Die Internationale Hochschule Liebenzell ist eine bekenntnisgebundene Hochschule. In ihrer Arbeit ist sie aufgrund der Geschichte der Liebenzeller Mission in besonderer Weise dem Erbe des württembergischen Pietismus und der Weltmission verpflichtet. Maßgeblich für ihre Bekenntnisbindung sind allein die Heilige Schrift, die altkirchlichen und reformatorischen Bekenntnisse[1].

Aus dieser Schrift- und Bekenntnisbindung der IHL ergeben sich folgende Grundsätze und Werte:

Die IHL ist der Heiligen Schrift als „einer wahrhaftigen, gewissen Predigt des Heiligen Geistes“ (Confessio Virtembergica 1552, Art. 27) und als Grundlage aller christlichen Theologie verpflichtet. Deshalb trägt die IHL auch im wissenschaftlichen Umgang mit den Texten dem Offenbarungsanspruch der Heiligen Schrift Rechnung.

Die IHL ist den reformatorischen Grundentscheidungen sola scriptura, solus Christus, sola fide und sola gratia verpflichtet.

Die IHL ist dem Missionsauftrag Jesu Christi nach Mt 28,18ff. verpflichtet und legt daher im Rahmen des theologischen Studienbetriebs einen besonderen Schwerpunkt auf die missionswissenschaftliche Ausbildung und Forschung.

Die IHL ist einer ganzheitlichen theologischen Ausbildung im Sinne einer Glaubens-, Lebens- und Lerngemeinschaft der Studierenden verpflichtet.

Die IHL ist der Wissenschaftsfreiheit verpflichtet und bekennt sich zu der im Grundgesetz der Bundesrepublik Deutschland verankerten Freiheit von Forschung und Lehre (GG §5, Abs. 3).

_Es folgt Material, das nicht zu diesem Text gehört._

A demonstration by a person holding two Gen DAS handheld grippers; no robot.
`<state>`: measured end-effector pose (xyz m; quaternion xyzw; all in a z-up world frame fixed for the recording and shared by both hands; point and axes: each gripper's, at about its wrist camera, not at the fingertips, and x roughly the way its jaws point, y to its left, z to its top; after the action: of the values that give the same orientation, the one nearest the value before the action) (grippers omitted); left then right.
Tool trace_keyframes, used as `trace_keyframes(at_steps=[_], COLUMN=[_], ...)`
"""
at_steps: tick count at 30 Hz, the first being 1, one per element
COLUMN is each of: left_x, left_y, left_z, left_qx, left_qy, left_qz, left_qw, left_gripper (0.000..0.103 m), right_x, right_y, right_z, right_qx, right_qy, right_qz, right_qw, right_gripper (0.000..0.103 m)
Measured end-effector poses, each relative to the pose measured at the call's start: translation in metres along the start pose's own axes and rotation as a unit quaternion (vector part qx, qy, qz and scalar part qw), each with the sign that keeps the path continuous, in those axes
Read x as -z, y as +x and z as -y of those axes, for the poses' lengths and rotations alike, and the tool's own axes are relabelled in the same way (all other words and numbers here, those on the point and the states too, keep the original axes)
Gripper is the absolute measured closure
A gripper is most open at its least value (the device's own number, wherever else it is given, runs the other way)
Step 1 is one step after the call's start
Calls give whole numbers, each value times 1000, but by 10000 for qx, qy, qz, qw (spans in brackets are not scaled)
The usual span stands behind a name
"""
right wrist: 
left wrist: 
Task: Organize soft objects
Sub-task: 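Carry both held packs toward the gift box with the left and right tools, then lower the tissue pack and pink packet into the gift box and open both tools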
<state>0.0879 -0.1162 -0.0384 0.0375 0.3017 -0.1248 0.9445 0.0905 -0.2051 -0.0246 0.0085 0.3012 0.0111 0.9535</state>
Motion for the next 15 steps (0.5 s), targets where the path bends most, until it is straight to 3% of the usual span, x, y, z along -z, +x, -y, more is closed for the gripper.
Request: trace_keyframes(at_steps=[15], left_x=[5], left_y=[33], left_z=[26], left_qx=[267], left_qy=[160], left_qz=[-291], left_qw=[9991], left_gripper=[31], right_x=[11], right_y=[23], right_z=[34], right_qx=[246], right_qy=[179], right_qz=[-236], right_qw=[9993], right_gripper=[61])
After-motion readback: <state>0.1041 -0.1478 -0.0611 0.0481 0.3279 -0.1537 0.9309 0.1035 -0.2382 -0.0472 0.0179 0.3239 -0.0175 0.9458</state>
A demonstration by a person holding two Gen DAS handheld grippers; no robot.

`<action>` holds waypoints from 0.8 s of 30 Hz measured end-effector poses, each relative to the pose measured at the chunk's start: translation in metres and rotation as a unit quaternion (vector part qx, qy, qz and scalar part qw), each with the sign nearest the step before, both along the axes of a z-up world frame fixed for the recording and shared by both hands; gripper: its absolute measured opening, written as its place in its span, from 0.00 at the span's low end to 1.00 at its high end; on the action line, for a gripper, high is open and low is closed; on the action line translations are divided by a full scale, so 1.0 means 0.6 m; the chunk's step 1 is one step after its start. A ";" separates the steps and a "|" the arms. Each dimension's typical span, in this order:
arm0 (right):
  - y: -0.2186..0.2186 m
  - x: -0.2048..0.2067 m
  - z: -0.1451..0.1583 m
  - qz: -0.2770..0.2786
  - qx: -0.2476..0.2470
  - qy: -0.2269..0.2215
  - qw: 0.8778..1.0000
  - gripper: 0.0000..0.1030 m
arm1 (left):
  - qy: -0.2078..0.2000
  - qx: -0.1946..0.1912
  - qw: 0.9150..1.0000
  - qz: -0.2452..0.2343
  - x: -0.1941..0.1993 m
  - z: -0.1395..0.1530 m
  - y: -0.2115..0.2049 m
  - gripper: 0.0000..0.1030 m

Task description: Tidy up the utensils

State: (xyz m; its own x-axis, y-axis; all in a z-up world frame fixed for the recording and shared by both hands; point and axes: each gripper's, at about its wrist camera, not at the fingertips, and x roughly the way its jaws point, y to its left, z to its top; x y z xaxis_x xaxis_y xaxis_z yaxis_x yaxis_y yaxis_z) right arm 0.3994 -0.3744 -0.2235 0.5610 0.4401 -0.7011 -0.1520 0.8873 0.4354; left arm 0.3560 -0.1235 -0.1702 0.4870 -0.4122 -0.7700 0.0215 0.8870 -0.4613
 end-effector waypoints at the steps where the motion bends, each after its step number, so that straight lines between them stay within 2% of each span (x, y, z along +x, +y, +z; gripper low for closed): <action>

Die IHL hat das Ziel, den Studierenden durch eine wissenschaftlich anspruchsvolle Ausbildung mit betont praktischen und anwendungsbezogenen Schwerpunkten zu theologischer, missions-, human- und sozialwissenschaftlicher Kompetenz zu verhelfen. Ein unverzichtbarer Bestandteil der Ausbildung ist deshalb die wissenschaftliche Reflexion der theologischen, gesellschaftlichen, sozialen und kulturellen Entwicklungen in Europa und weltweit. Insbesondere die Erforschung interkultureller und -religiöser Kommunikationsgrundlagen ist dabei von herausragender Bedeutung.

Neben der wissenschaftlichen Arbeit und Ausbildung strebt die IHL eine ganzheitliche Persönlichkeitsentwicklung der Studierenden an, die es ihnen ermöglicht, sich selbstbewusst und reflektiert auf unterschiedliche Arbeits- und Kommunikationssituationen einzulassen und dabei das Evangelium Jesu Christi theologisch verantwortet und glaubwürdig weiterzusagen.

Die IHL wird getragen von der Liebenzeller Mission gemeinnützige GmbH. Mit ihrer über 110jährigen Arbeit in zahlreichen Ländern auf mittlerweile fünf Kontinenten und der engen Verbindung zur landeskirchlichen Gemeinschaftsarbeit des Liebenzeller Gemeinschaftsverbandes (LGV), des Süddeutschen Gemeinschaftsverbandes (SV), des Starkenburger Gemeinschaftsverbandes (StGV) und der Jugendarbeit des Südwestdeutschen EC-Verbandes steht den Studierenden bei entsprechender Eignung ein breites Feld beruflicher Möglichkeiten und Chancen offen.

Diese Präambel beschreibt den Wesenskern der IHL. Diese kann vom Senat der IHL nur in gegenseitigem Einvernehmen mit dem Träger verändert werden.

[1] Apostolicum, Nicänum, Kleiner und Großer Katechismus und Confessio Augustana.